REQUIRED ACTION:
For the data that follows, return each line unchanged and drop the pictures.

SUPPLIED RECORDS:
=-=-=-=-=
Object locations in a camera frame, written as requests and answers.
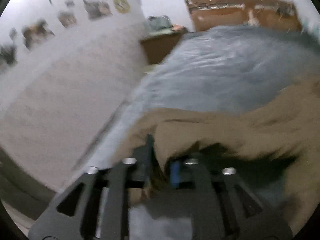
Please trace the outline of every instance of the wooden cabinet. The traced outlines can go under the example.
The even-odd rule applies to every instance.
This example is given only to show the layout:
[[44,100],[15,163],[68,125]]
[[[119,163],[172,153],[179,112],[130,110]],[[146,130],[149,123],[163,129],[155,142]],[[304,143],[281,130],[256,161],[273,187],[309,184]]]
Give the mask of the wooden cabinet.
[[176,33],[161,34],[141,40],[140,44],[147,55],[149,64],[159,64],[187,32],[187,29],[183,29]]

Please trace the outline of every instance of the bed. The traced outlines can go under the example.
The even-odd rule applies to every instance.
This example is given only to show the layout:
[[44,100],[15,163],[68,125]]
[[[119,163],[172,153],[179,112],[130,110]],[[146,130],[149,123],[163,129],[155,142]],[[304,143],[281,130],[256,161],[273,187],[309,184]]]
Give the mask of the bed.
[[[317,41],[305,33],[248,25],[217,26],[206,32],[185,34],[118,110],[112,125],[106,126],[78,163],[76,174],[89,166],[110,167],[111,157],[126,132],[151,109],[167,107],[235,115],[256,109],[270,102],[296,77],[319,73],[319,52]],[[263,169],[267,174],[276,172],[277,177],[254,190],[279,207],[286,201],[282,172],[289,163],[275,165]],[[132,225],[142,228],[130,232],[132,239],[191,239],[191,220],[186,214],[174,215],[174,220],[164,215],[154,217],[149,208],[150,204],[145,203],[131,209]]]
[[197,31],[241,24],[302,30],[294,3],[285,0],[186,0],[186,4]]

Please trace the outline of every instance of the wooden headboard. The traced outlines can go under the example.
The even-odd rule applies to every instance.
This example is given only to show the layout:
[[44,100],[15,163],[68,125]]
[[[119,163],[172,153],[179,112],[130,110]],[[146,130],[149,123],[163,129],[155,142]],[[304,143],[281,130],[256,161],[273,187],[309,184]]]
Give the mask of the wooden headboard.
[[186,0],[197,31],[218,25],[257,25],[301,31],[293,3],[284,0]]

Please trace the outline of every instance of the metal screw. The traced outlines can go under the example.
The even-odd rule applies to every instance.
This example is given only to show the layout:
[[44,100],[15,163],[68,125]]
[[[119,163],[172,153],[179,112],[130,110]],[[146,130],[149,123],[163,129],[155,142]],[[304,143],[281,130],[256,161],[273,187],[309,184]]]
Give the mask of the metal screw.
[[122,163],[124,164],[135,164],[137,160],[135,158],[124,158],[122,159]]
[[87,174],[97,174],[98,171],[99,171],[99,168],[97,168],[97,167],[90,167],[90,168],[86,171],[86,173],[87,173]]
[[233,174],[236,174],[237,170],[235,168],[225,168],[222,170],[222,174],[223,175],[233,175]]
[[198,164],[198,160],[197,159],[187,159],[184,164],[186,165],[194,165],[194,164]]

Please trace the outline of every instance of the brown blanket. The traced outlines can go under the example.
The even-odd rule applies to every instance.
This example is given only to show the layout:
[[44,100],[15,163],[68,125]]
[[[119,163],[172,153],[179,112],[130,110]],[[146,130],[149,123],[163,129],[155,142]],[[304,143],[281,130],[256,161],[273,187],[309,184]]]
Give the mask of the brown blanket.
[[296,156],[286,170],[285,192],[295,199],[287,207],[287,220],[296,234],[320,201],[320,77],[287,87],[268,105],[241,116],[156,109],[129,131],[114,155],[114,162],[155,138],[155,152],[163,169],[169,157],[215,143],[228,148],[227,155],[254,159]]
=-=-=-=-=
SOLUTION TO THIS TASK:
Object locations in a camera frame, written as requests and answers.
Please trace the outline of every instance of the wooden cabinet. The traced outlines can go under the example.
The even-odd rule applies to every instance.
This example is given only to show the layout:
[[44,100],[15,163],[68,125]]
[[[119,163],[172,153],[179,112],[130,110]],[[146,130],[149,123],[163,129],[155,142]],[[304,143],[281,130],[256,161],[273,187],[309,184]]]
Give the mask of the wooden cabinet.
[[176,33],[161,34],[141,40],[140,44],[147,55],[149,64],[159,64],[187,32],[187,29],[183,29]]

Please trace the outline of every instance of the bed. The traced outlines can go under the example.
The even-odd rule applies to every instance.
This example is given only to show the layout:
[[44,100],[15,163],[68,125]]
[[[119,163],[172,153],[179,112],[130,110]],[[146,130],[149,123],[163,129],[155,142]],[[304,143],[281,130],[256,161],[273,187],[309,184]]]
Give the mask of the bed.
[[[317,41],[305,33],[248,25],[217,26],[206,32],[185,34],[118,110],[112,125],[106,126],[78,163],[76,174],[89,166],[110,167],[111,157],[126,132],[151,109],[167,107],[235,115],[256,109],[270,102],[296,77],[319,73],[319,52]],[[263,169],[267,174],[276,172],[277,177],[254,190],[279,207],[286,201],[282,172],[289,163],[275,165]],[[132,225],[142,228],[130,232],[132,239],[191,239],[191,220],[186,214],[174,215],[174,220],[164,215],[154,217],[149,208],[150,204],[145,203],[131,209]]]
[[197,31],[241,24],[302,30],[294,3],[285,0],[186,0],[186,4]]

Please trace the outline of every instance of the wooden headboard. The traced outlines can go under the example.
The even-odd rule applies to every instance.
This example is given only to show the layout:
[[44,100],[15,163],[68,125]]
[[[119,163],[172,153],[179,112],[130,110]],[[146,130],[149,123],[163,129],[155,142]],[[304,143],[281,130],[256,161],[273,187],[309,184]]]
Give the mask of the wooden headboard.
[[186,0],[197,31],[218,25],[257,25],[301,31],[293,3],[284,0]]

Please trace the outline of every instance of the metal screw. The traced outlines can go under the example.
The even-odd rule applies to every instance.
This example is given only to show the layout:
[[44,100],[15,163],[68,125]]
[[[119,163],[172,153],[179,112],[130,110]],[[146,130],[149,123],[163,129],[155,142]],[[304,143],[281,130],[256,161],[273,187],[309,184]]]
Give the mask of the metal screw.
[[122,163],[124,164],[135,164],[137,160],[135,158],[124,158],[122,159]]
[[87,174],[97,174],[98,171],[99,171],[99,168],[97,168],[97,167],[90,167],[90,168],[86,171],[86,173],[87,173]]
[[233,174],[236,174],[237,170],[235,168],[225,168],[222,170],[222,174],[223,175],[233,175]]
[[198,164],[198,160],[197,159],[187,159],[184,164],[186,165],[194,165],[194,164]]

Please trace the outline of every instance of the brown blanket. The traced outlines can go under the example.
The even-odd rule applies to every instance.
This example is given only to show the layout:
[[44,100],[15,163],[68,125]]
[[[119,163],[172,153],[179,112],[130,110]],[[146,130],[149,123],[163,129],[155,142]],[[304,143],[281,130],[256,161],[273,187],[309,184]]]
Give the mask of the brown blanket.
[[296,156],[286,170],[285,192],[295,199],[287,207],[287,220],[296,234],[320,201],[320,77],[287,87],[268,105],[241,116],[156,109],[129,131],[114,155],[114,162],[155,138],[155,152],[163,169],[169,157],[215,143],[228,148],[227,155],[254,159]]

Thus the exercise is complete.